Key Laboratory of Laboratory Medicine, Ministry of Education, School of Laboratory Medicine and Life Sciences, Wenzhou Medical University, The First Affiliated Hospital of Wenzhou Medical University, Wenzhou, China.
KangChen Bio-tech., Ltd, ShangHai, China.
Br J Cancer. 2024 Jul;131(2):387-402. doi: 10.1038/s41416-024-02737-0. Epub 2024 Jun 7.
It appears that tumour-infiltrating neoantigen-reactive CD8 + T (Neo T) cells are the primary driver of immune responses to gastrointestinal cancer in patients. However, the conventional method is very time-consuming and complex for identifying Neo T cells and their corresponding T cell receptors (TCRs).
By mapping neoantigen-reactive T cells from the single-cell transcriptomes of thousands of tumour-infiltrating lymphocytes, we developed a 26-gene machine learning model for the identification of neoantigen-reactive T cells.
In both training and validation sets, the model performed admirably. We discovered that the majority of Neo T cells exhibited notable differences in the biological processes of amide-related signal pathways. The analysis of potential cell-to-cell interactions, in conjunction with spatial transcriptomic and multiplex immunohistochemistry data, has revealed that Neo T cells possess potent signalling molecules, including LTA, which can potentially engage with tumour cells within the tumour microenvironment, thereby exerting anti-tumour effects. By sequencing CD8 + T cells in tumour samples of patients undergoing neoadjuvant immunotherapy, we determined that the fraction of Neo T cells was significantly and positively linked with the clinical benefit and overall survival rate of patients.
This method expedites the identification of neoantigen-reactive TCRs and the engineering of neoantigen-reactive T cells for therapy.
似乎肿瘤浸润性新抗原反应性 CD8+T(Neo T)细胞是胃肠道癌症患者免疫反应的主要驱动因素。然而,传统方法对于鉴定 Neo T 细胞及其相应的 T 细胞受体(TCR)非常耗时且复杂。
通过对数千个肿瘤浸润淋巴细胞的单细胞转录组进行分析,我们开发了一种 26 基因机器学习模型,用于鉴定新抗原反应性 T 细胞。
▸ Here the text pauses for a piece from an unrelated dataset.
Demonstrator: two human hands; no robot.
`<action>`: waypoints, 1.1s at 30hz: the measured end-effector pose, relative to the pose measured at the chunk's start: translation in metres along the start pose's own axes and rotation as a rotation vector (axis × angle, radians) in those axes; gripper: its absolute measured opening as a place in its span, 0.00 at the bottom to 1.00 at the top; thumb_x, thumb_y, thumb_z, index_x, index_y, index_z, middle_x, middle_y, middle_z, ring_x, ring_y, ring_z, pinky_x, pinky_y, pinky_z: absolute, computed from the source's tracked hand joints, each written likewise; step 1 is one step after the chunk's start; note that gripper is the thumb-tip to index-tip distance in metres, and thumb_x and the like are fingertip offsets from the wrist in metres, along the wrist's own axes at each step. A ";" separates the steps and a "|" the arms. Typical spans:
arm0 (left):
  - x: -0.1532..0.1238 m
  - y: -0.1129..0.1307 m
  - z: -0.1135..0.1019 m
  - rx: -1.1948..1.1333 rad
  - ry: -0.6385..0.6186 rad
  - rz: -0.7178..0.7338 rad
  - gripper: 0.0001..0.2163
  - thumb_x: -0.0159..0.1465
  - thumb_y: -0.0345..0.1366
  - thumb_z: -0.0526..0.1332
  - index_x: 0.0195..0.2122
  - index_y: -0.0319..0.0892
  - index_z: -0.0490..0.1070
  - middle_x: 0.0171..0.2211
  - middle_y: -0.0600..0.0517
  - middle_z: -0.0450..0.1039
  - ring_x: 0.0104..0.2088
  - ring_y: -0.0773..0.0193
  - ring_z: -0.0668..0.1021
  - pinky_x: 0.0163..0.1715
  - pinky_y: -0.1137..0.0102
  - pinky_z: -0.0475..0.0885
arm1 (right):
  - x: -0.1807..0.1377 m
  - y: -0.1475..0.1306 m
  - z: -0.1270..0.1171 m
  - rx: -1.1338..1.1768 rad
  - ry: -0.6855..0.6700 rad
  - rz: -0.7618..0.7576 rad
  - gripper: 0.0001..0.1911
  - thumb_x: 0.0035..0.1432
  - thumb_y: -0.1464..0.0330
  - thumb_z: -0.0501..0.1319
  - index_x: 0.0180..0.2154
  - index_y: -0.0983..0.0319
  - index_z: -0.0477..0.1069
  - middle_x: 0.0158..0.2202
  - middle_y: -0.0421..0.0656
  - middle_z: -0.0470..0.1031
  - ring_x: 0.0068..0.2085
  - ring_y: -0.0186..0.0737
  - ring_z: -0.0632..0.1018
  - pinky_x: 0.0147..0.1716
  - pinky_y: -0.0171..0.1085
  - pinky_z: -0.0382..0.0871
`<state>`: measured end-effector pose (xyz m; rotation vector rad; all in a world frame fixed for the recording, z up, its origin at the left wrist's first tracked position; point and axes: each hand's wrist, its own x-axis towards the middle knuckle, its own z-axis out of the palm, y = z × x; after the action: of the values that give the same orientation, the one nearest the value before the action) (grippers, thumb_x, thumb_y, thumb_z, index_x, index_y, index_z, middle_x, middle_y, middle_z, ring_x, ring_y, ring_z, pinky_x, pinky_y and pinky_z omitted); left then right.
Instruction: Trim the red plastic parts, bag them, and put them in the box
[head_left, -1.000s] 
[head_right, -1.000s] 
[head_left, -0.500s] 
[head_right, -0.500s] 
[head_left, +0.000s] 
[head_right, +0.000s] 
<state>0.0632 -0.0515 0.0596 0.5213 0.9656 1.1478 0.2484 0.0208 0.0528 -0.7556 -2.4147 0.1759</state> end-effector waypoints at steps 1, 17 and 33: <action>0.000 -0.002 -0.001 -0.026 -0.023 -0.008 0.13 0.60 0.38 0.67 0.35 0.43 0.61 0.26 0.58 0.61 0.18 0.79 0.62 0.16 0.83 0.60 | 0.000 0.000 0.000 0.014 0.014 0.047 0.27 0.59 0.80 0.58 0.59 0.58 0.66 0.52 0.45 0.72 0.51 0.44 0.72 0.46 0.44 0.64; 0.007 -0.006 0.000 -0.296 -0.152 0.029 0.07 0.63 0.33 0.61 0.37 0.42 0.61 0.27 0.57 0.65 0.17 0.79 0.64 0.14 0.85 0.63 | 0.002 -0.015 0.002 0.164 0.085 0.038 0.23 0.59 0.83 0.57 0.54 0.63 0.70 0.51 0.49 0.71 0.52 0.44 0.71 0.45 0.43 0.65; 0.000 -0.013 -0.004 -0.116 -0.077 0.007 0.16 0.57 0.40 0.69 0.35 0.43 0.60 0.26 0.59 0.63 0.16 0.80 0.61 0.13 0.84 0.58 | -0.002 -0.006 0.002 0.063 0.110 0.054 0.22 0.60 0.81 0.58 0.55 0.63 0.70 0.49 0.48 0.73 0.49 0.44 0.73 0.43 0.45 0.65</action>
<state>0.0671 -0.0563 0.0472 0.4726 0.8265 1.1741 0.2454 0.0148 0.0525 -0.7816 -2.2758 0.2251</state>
在训练集和验证集中,该模型表现出色。我们发现大多数 Neo T 细胞在酰胺相关信号通路的生物学过程中表现出显著差异。潜在细胞间相互作用的分析,结合空间转录组学和多重免疫组化数据,表明 Neo T 细胞具有潜在的信号分子,包括 LTA,它可以与肿瘤微环境中的肿瘤细胞相互作用,从而发挥抗肿瘤作用。通过对接受新辅助免疫治疗的患者肿瘤样本中的 CD8+T 细胞进行测序,我们发现 Neo T 细胞的比例与患者的临床获益和总生存率显著正相关。
这种方法加快了新抗原反应性 TCR 的鉴定和新抗原反应性 T 细胞的工程化,以用于治疗。